HOW TO COMPLETE THIS TASK = Look through the data below. Collect every line where the word "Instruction" occurs.
[[ RECORDS, beginning ]]
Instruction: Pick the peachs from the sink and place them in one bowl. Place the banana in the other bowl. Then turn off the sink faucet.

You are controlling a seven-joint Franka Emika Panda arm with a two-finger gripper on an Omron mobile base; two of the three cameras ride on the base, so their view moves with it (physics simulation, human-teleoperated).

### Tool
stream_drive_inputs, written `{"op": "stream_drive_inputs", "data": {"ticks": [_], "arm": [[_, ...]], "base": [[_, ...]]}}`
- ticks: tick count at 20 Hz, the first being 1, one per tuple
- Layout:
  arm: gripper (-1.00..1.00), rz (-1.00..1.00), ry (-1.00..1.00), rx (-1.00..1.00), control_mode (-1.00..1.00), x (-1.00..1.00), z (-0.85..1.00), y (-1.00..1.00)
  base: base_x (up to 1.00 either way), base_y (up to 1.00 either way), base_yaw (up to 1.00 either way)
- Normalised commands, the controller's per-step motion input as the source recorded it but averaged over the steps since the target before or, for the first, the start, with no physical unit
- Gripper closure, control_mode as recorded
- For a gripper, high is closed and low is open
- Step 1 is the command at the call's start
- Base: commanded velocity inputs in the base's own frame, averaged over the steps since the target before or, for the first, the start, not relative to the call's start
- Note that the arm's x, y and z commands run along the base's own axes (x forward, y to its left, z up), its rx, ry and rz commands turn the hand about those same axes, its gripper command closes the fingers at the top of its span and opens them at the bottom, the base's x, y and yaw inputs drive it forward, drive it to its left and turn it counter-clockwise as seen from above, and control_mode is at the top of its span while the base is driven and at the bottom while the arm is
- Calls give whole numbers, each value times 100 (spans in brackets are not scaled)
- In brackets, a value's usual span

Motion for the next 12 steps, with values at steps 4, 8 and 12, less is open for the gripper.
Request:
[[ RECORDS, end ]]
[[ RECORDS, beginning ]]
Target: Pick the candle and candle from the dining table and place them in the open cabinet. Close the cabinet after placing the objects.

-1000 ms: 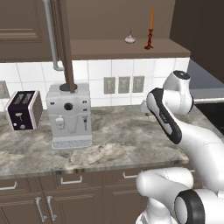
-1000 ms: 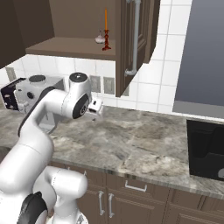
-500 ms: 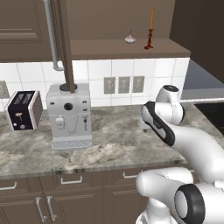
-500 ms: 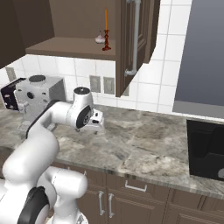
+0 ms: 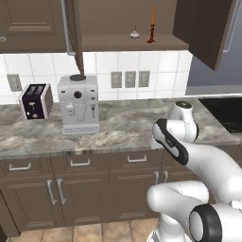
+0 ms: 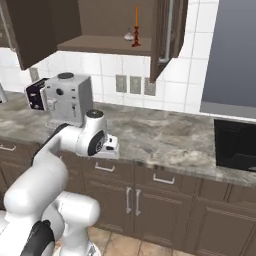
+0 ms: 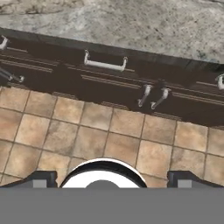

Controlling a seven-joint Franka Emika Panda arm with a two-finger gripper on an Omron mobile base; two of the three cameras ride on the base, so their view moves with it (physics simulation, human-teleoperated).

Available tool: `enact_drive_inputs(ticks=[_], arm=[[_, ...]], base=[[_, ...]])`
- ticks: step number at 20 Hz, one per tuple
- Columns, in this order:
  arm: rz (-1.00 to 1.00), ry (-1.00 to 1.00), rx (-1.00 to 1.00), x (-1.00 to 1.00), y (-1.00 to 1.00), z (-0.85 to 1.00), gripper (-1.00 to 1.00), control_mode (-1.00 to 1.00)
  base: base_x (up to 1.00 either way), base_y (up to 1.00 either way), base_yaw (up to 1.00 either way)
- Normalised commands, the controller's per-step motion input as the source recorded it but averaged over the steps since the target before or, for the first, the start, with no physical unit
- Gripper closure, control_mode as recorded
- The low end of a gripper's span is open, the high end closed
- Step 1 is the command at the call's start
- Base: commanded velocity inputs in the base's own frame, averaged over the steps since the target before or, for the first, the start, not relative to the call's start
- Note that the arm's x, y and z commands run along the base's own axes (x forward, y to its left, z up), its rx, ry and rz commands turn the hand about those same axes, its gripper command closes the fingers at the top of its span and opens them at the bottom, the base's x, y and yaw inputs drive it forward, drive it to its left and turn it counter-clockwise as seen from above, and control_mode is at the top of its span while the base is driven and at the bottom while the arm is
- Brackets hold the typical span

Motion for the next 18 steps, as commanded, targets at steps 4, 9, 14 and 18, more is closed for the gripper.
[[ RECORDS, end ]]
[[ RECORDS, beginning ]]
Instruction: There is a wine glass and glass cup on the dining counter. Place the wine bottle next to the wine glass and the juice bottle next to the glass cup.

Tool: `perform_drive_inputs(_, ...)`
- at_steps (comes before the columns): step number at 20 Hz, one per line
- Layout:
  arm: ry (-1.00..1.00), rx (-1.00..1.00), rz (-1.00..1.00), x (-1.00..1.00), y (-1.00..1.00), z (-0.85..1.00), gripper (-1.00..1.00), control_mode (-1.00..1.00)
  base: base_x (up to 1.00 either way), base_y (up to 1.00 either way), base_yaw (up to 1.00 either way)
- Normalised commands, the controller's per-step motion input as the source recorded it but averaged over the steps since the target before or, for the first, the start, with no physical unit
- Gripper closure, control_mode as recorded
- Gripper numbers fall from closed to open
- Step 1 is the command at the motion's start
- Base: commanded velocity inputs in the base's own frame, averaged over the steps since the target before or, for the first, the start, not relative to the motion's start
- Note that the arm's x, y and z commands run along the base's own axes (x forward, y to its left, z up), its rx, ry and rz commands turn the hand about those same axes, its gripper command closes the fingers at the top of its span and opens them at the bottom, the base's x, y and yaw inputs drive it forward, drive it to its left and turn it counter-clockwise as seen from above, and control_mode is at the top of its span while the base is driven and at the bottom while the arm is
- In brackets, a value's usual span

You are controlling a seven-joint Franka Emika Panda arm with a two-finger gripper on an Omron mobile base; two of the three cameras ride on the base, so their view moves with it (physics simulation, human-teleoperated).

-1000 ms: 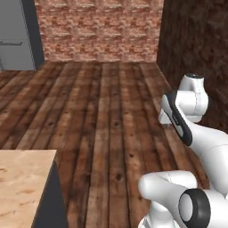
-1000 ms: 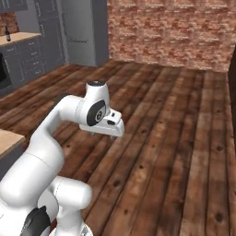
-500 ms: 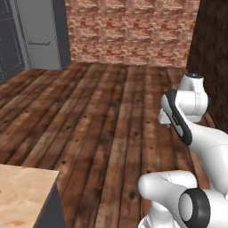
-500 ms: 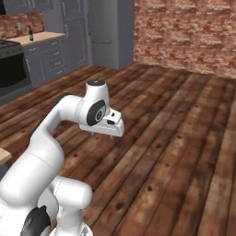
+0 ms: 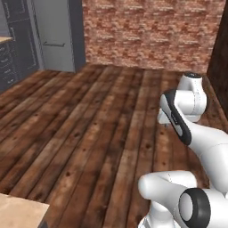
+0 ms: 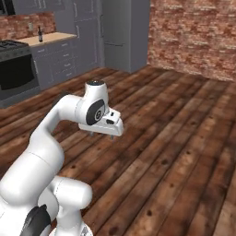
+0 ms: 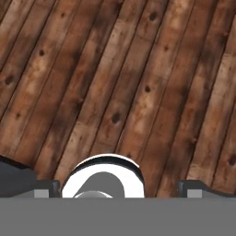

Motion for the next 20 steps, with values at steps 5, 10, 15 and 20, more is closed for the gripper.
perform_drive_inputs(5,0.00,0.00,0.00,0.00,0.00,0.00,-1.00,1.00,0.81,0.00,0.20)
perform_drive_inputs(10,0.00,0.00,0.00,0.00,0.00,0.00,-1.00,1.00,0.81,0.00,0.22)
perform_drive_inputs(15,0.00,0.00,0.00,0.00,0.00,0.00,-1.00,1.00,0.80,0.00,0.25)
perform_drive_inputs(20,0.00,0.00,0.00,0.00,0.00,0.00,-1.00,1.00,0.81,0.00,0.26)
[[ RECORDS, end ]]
WRITTEN SOLUTION =
Instruction: Pick the peachs from the sink and place them in one bowl. Place the banana in the other bowl. Then turn off the sink faucet.
Instruction: There is a wine glass and glass cup on the dining counter. Place the wine bottle next to the wine glass and the juice bottle next to the glass cup.

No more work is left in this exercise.